CBRE is marketing the redevelopment project on Johnston Road in Wan Chai
Phoenix Property Investors is seeking a buyer for a commercial redevelopment project in Hong Kong’s Wan Chai district at an asking price of HK$330 million ($43 million), according to people familiar with the matter who spoke to Mingtiandi.
The Hong Kong private equity shop headed by financiers Benjamin Lee and Samuel Chu has put the boutique-sized project at 189 Johnston Road on the market just over one year after completing its acquisition of the 1974-vintage property that occupies the site.
Located 250 metres from Wan Chai MTR station, the 1,500 square foot (139 square metre) site can yield up to 22,000 square feet of gross floor area, and Mingtiandi has come to understand that that the disposal of the property is not related to Hong Kong’s COVID-19 driven property market woes.
Making Way for a New Tower
Based on the development’s potential GFA, the site could fetch HK$15,000 per square foot if sold at the HK$330 million asking price.
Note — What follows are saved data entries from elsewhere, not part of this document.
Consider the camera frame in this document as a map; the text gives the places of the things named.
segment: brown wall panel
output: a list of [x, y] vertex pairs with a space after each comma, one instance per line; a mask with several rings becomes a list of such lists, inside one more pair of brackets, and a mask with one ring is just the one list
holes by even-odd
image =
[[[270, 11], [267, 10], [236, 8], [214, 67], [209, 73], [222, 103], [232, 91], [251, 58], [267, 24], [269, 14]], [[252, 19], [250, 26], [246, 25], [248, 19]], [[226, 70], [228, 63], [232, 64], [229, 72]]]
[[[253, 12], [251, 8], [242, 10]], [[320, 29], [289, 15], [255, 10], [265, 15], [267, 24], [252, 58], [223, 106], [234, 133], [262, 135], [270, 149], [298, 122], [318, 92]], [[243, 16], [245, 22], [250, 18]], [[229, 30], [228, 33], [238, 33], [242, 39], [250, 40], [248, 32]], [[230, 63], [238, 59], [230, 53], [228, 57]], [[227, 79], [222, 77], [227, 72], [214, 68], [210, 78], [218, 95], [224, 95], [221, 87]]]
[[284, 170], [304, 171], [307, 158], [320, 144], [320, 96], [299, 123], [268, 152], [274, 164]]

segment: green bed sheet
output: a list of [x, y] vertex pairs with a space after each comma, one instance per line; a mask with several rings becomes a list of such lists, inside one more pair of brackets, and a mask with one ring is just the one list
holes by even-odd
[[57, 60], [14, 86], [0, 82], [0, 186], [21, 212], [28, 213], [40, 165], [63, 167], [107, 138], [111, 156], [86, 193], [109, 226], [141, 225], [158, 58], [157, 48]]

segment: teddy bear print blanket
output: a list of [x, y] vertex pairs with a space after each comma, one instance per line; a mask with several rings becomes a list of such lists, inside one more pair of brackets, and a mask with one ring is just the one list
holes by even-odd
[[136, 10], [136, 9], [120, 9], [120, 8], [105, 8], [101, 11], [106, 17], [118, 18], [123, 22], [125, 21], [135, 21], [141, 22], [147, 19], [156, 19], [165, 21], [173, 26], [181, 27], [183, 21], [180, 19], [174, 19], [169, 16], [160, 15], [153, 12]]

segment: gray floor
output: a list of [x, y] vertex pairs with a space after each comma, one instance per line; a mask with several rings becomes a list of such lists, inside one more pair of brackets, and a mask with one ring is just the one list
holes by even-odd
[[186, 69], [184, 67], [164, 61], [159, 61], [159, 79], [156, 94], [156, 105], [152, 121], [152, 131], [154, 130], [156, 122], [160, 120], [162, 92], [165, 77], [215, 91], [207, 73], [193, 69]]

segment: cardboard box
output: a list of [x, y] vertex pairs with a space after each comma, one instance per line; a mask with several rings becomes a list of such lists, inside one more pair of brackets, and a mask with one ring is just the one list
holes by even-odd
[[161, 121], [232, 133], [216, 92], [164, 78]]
The plot can be developed as either a commercial property of up to 25 storeys in height, a 50-room hotel, or a co-living centre, according to CBRE, which has been appointed as sole marketing agent for the project.
“With the COVID-19 situation under control in Hong Kong and 90 percent of people back at work, this redevelopment opportunity in a core Wan Chai location popular with investors will appeal to small and medium-sized developers as well as co-living operators,” said Reeves Yan, CBRE’s head of capital markets in Hong Kong.
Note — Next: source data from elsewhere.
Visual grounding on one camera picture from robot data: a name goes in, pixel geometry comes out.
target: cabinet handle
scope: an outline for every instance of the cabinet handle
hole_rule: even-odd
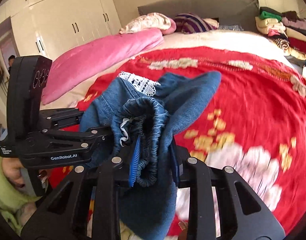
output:
[[[35,42],[35,44],[36,44],[36,46],[37,46],[38,52],[41,53],[41,52],[40,52],[40,48],[38,47],[37,42]]]
[[[77,27],[77,24],[75,23],[75,25],[76,25],[76,28],[77,28],[77,32],[79,33],[80,31],[79,31],[79,29],[78,29],[78,27]]]
[[[44,51],[41,41],[39,41],[39,42],[40,42],[40,45],[41,45],[42,50]]]

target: bed
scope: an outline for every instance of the bed
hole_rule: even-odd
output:
[[[200,2],[191,1],[187,6]],[[236,17],[241,24],[247,17],[254,19],[256,1],[241,1],[227,23]],[[163,8],[163,2],[141,7],[139,12],[154,11],[156,6]],[[165,14],[172,13],[165,8]],[[306,79],[266,38],[224,30],[167,35],[162,44],[97,73],[41,109],[86,110],[121,71],[156,81],[165,72],[193,78],[211,70],[221,72],[220,87],[200,118],[176,135],[176,143],[209,166],[234,167],[288,234],[306,212]],[[51,184],[56,186],[70,170],[56,169]],[[219,236],[215,191],[213,197]],[[168,237],[178,236],[178,224],[188,220],[188,211],[189,190],[178,190]]]

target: camera lens
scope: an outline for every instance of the camera lens
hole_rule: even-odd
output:
[[[39,80],[40,80],[40,71],[38,70],[35,74],[35,78],[33,81],[33,88],[37,87]]]
[[[49,78],[49,70],[46,72],[46,76],[45,76],[45,82],[47,82],[47,79]]]
[[[45,81],[45,69],[42,70],[42,73],[40,76],[40,86],[42,86],[44,81]]]

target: red bedspread
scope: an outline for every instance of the red bedspread
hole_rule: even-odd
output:
[[[300,86],[306,81],[282,63],[207,47],[153,51],[99,77],[78,107],[86,110],[121,71],[157,81],[165,72],[192,78],[211,70],[222,73],[220,87],[200,118],[175,137],[176,143],[201,160],[225,142],[241,145],[244,153],[264,148],[279,165],[274,185],[281,195],[273,214],[289,233],[306,211],[306,98],[293,90],[291,76]],[[178,221],[176,216],[170,235],[180,232]]]

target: headboard
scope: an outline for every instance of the headboard
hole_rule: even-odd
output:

Benjamin Lee (L) and Samuel Chu of Phoenix are said to be seeking a buyer for the Wan Chai site
Noting that strata-title sales of office properties near the Johnston Road project can achieve between HK$25,000 and HK$28,000 per square foot, CBRE’s Yan said that 189 Johnston Road represents a rare opportunity to buy a redevelopment project in an area where new land supply is scarce.
Phoenix Property Investors declined to comment on the proposed sale.
A Short Time on Johnston Road
The real estate investment firm had acquired a majority of the building during 2018 when it bought up ten residential units and a shop in the property just east of Fleming Road for a reported HK$160 million.
By March of last year Phoenix had acquired nearly 94 percent of the space in the building before applying for a compulsory sale to acquire the sole remaining unit at a value of HK$150 million for the whole property. Official records show that compulsory sale application was later withdrawn, with the fund manager said to have completed its acquisition of the remaining unit around April 2019.
Phoenix is said to be continuing to monitor opportunities in the market in the normal course of its fund management process.
Wan Chai Warms Up
Just two stops east of Central – Hong Kong’s most expensive office market – developers have been mining Wan Chai for development opportunities, buying up old commercial buildings which can be demolished to make way for new offices and hotels.
Blue chip Hong Kong developer Henderson Land’s upcoming 65,083 square foot office project at 206-212 Johnston Road, which is due to complete later this year, is just 100 metres west of the Phoenix site, while Sun Hung Kai Properties is developing a 130,000 square foot office tower 500 metres east at 222 to 228 Wan Chai Road.
Smaller property investors are also getting in on the act, with a commercial redevelopment site at 72-76 Queen’s Road East in Wan Chai selling for HK$253 million just over two weeks ago, according to a local media account. Based on its maximum gross floor area of 30,000 square feet, that Wan Chai project changed hands at HK$8,433 per square foot.
That media account had cited market sources indicating that the property, which occupies a 2,014 square foot site, had been acquired by investor Francis Law, although Mingtiandi sources now indicate that the Toyo Mall tycoon was not the buyer.
Despite a slow first quarter, CBRE’s Yan said that leasing enquiries in Wan Chai have picked up in April and May, with some tenants in Central aiming to save money by relocating to the area which, together with Causeway Bay, constitutes the eastern fringe of the island’s core office district,
Grade A office rents in the Wan Chai and Causeway Bay submarket fell by 4.5 percent during the first three months of 2020 compared with the previous quarter, with rental values for premium properties going for an average of HK$115 per square foot per month, according to CBRE.
Exiting Investments
Phoenix is seeking a buyer for the project as the private equity shop settles into divestment mode, including have sold off a pair of properties earlier this year.
In February, the property fund manager disposed of a row of shophouses in Singapore’s Chinatown for S$54 million ($38 million) to Aberdeen Standard Investments. That disposal earned Phoenix and its investors a mark-up of more than 20 percent over the S$42.8 million the firm paid to purchase the heritage properties from Japanese shipping company K-Line in late 2014.
A month before that Singapore deal, the firm had sold an apartment building in Tokyo for JPY 20 billion ($190 million), just 30 months after buying the Shinagawa area property.
Phoenix reached a final close of $1.15 billion on its latest opportunistic real estate fund, Phoenix Asia Real Estate Investment VI, in November last year.